— Exercise goal —
Search the entries below for "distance". Report each line where it occurs.

— Data for processing —
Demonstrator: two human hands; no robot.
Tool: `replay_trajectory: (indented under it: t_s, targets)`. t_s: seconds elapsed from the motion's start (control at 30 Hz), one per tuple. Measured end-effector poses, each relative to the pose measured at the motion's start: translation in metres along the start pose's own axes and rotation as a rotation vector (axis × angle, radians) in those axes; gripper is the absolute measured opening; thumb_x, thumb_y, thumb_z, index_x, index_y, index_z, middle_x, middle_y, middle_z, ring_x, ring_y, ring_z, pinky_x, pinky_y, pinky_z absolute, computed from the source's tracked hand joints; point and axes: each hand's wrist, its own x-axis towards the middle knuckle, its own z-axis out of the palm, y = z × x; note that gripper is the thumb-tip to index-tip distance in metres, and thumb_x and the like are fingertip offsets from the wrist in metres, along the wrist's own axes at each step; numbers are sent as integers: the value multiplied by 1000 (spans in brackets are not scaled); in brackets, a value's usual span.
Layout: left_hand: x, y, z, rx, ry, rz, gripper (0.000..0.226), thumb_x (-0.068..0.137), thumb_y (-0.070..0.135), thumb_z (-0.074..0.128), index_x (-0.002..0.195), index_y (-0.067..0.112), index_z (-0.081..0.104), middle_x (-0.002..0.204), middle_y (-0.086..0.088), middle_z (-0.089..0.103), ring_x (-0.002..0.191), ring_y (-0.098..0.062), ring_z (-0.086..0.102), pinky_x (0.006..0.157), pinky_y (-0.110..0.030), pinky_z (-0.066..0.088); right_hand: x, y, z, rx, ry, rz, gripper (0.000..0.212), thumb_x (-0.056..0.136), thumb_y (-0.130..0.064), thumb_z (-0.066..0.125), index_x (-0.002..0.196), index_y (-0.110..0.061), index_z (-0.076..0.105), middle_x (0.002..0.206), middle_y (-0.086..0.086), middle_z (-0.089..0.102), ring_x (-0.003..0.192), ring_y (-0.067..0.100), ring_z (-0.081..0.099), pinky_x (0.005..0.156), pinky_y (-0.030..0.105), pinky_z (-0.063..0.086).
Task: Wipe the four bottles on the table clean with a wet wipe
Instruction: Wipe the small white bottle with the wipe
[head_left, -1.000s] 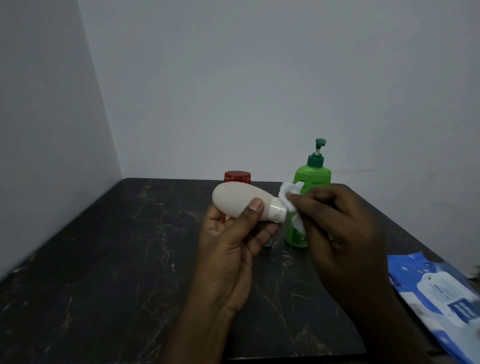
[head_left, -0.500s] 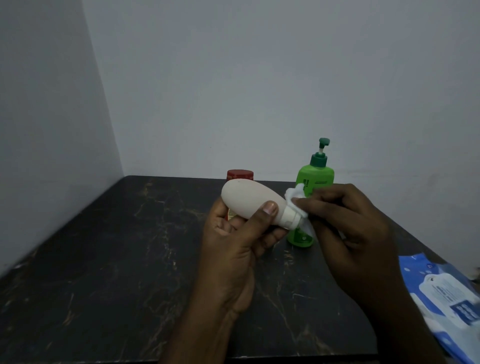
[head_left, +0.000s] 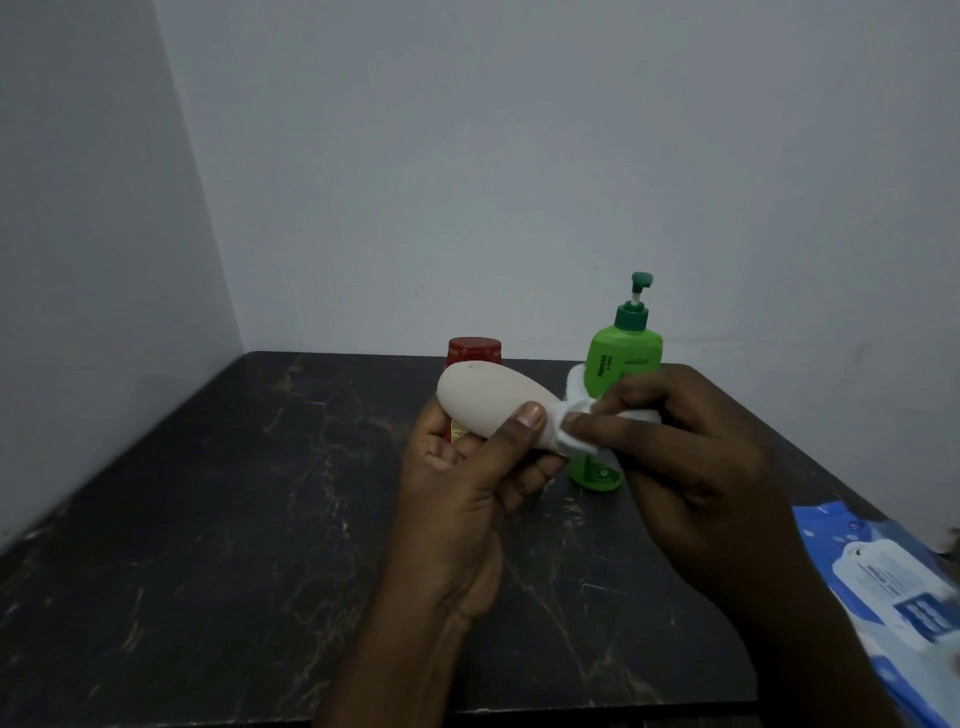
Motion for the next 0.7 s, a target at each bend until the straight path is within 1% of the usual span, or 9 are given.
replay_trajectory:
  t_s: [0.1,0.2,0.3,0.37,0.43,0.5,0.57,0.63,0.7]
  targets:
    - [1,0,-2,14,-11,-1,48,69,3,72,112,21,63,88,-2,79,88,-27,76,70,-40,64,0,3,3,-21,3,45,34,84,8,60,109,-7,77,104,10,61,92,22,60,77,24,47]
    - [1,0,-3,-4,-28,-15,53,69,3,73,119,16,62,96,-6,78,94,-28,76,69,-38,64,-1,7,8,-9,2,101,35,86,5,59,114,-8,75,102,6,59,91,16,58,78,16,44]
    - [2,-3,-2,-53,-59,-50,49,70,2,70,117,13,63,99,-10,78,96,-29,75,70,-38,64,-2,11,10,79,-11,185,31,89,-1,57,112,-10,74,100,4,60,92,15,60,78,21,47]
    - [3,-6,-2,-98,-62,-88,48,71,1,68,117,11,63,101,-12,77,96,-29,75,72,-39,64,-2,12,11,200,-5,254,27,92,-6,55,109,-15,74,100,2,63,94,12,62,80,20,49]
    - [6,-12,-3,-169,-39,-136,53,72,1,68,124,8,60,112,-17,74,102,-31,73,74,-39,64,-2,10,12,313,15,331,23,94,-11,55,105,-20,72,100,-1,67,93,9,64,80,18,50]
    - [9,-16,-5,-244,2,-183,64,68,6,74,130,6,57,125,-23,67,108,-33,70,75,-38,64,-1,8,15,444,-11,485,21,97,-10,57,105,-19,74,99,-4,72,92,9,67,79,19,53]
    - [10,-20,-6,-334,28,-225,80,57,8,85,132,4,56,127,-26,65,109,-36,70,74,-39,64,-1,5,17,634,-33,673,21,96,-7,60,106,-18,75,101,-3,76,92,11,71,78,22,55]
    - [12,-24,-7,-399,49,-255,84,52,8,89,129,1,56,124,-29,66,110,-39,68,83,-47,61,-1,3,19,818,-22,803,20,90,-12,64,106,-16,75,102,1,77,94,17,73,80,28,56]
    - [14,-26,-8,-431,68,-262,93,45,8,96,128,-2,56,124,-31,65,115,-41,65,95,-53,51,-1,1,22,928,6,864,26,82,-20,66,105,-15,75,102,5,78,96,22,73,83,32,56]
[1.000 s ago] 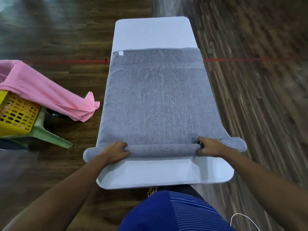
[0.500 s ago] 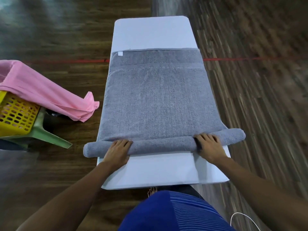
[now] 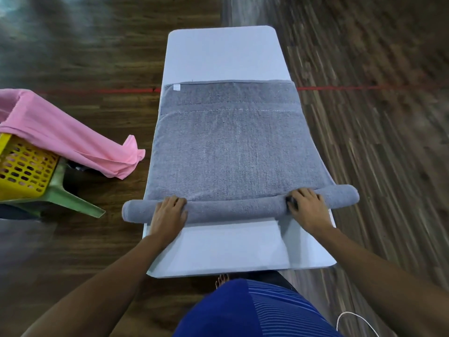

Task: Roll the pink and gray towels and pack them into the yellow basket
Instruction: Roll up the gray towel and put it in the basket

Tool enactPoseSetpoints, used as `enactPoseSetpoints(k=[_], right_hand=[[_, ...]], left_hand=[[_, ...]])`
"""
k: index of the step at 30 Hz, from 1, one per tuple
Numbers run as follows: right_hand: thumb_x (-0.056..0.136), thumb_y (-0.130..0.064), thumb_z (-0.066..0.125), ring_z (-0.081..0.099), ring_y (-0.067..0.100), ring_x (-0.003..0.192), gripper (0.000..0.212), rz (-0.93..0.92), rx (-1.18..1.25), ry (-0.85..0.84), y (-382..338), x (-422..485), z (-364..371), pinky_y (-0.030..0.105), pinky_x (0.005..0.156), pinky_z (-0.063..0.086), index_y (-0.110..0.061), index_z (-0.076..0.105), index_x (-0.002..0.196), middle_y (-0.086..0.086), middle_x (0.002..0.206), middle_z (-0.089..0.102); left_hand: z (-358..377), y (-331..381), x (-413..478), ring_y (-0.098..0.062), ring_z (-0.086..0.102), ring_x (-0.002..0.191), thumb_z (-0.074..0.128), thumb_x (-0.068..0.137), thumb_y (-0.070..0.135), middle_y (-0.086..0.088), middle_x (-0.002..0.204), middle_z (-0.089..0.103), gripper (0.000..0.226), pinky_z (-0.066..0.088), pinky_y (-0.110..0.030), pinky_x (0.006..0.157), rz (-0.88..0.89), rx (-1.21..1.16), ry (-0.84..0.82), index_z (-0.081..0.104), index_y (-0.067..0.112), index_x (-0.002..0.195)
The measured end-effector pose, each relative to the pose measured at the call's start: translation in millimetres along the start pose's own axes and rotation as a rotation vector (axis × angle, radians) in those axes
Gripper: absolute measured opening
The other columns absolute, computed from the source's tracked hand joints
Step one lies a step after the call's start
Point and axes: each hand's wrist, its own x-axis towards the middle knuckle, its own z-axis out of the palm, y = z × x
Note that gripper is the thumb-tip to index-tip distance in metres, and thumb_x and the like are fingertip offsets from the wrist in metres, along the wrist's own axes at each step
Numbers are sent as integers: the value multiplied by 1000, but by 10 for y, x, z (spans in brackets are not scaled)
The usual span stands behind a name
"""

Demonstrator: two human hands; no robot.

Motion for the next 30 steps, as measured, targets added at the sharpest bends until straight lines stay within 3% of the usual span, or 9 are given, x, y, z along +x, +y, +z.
enactPoseSetpoints(k=[3, 5, 9, 15, 18, 22, 24, 27, 30], right_hand=[[78, -56, 65, 52, 25, 119, 52, -34, 4, -165, -1, -113, 70, 44, 102, 33, -25, 59, 120, -4, 123, 60], [74, -51, 70, 46, 22, 127, 64, -52, -37, -262, 19, -154, 91, 42, 110, 25, -25, 51, 130, -4, 133, 54], [80, -30, 61, 49, 21, 121, 46, -48, -88, -270, -25, -97, 15, 39, 104, 25, -29, 52, 125, -5, 125, 60], [76, -37, 57, 57, 20, 105, 26, 41, 4, -677, -39, 147, -209, 37, 90, 30, -33, 59, 101, -4, 103, 65], [77, -41, 63, 49, 23, 116, 40, 98, -12, -522, 22, 155, -169, 40, 94, 29, -32, 57, 115, -2, 117, 56], [86, -34, 63, 54, 33, 107, 26, 58, 2, -5, 11, 54, -51, 44, 88, 35, -18, 64, 106, 6, 110, 59], [87, -41, 62, 56, 31, 105, 27, 9, 44, -22, -15, -14, -6, 43, 88, 36, -19, 65, 103, 3, 107, 61], [73, -59, 70, 49, 22, 121, 61, -57, -5, -229, -2, -123, 58, 41, 106, 27, -26, 56, 122, -5, 124, 57], [78, -33, 69, 49, 22, 123, 54, -79, -57, -224, 14, -147, 87, 38, 107, 23, -26, 51, 129, -2, 128, 58]], left_hand=[[84, -38, -98, -27, 61, 104, 72, 81, 40, -7, 113, 65, 47, 48, -45, 92, 108, 54, -83, 62, 12, 117], [106, -95, -141, -28, 61, 108, 79, 72, 37, -8, 119, 63, 60, 47, -45, 96, 149, 109, -132, 60, 12, 122], [12, -63, -63, -27, 61, 106, 70, 77, 24, -5, 117, 65, 46, 45, -41, 97, 88, 68, -215, 60, 16, 122], [-214, -91, 192, -19, 61, 81, 51, 69, 44, 0, 89, 68, 36, 49, -33, 75, -61, -120, -614, 66, 20, 91], [-183, -152, 198, -24, 62, 87, 48, 63, 47, -3, 91, 67, 43, 49, -36, 78, -95, -201, -465, 64, 20, 91], [-45, -121, 132, -32, 60, 90, 40, 80, 43, -11, 95, 66, 45, 46, -44, 83, -68, -89, 13, 64, 11, 99], [-8, -67, 74, -31, 62, 93, 47, 85, 45, -11, 101, 67, 42, 48, -44, 85, -5, -39, 16, 64, 11, 104], [78, -85, -19, -29, 60, 110, 71, 79, 45, -9, 121, 63, 55, 46, -45, 96, 124, 81, -142, 58, 13, 123], [78, -96, -30, -30, 60, 111, 72, 78, 27, -8, 123, 63, 51, 43, -43, 99, 99, 85, -172, 58, 14, 126]])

— Answer to this problem —
Tool: `replay_trajectory: (indented under it: t_s, targets)`. t_s: seconds elapsed from the motion's start (control at 30 Hz), one per tuple. Measured end-effector poses, each relative to the pose measured at the motion's start: translation in metres along the start pose's own axes and rotation as a rotation vector (axis × angle, radians) in those axes; gripper is the absolute measured opening; thumb_x, thumb_y, thumb_z, index_x, index_y, index_z, middle_x, middle_y, middle_z, ring_x, ring_y, ring_z, pinky_x, pinky_y, pinky_z absolute, computed from the source's tracked hand joints; point and axes: each hand's wrist, its own x-axis towards the middle knuckle, its own z-axis out of the palm, y = z × x; note that gripper is the thumb-tip to index-tip distance in metres, and thumb_x and the like are fingertip offsets from the wrist in metres, along the wrist's own axes at each step; numbers are sent as integers: the value multiplied by 1000 (spans in brackets are not scaled); in brackets, a value's usual span.
Note that gripper is the thumb-tip to index-tip distance in metres, and thumb_x and the like are fingertip offsets from the wrist in metres, along the wrist's own axes at each step

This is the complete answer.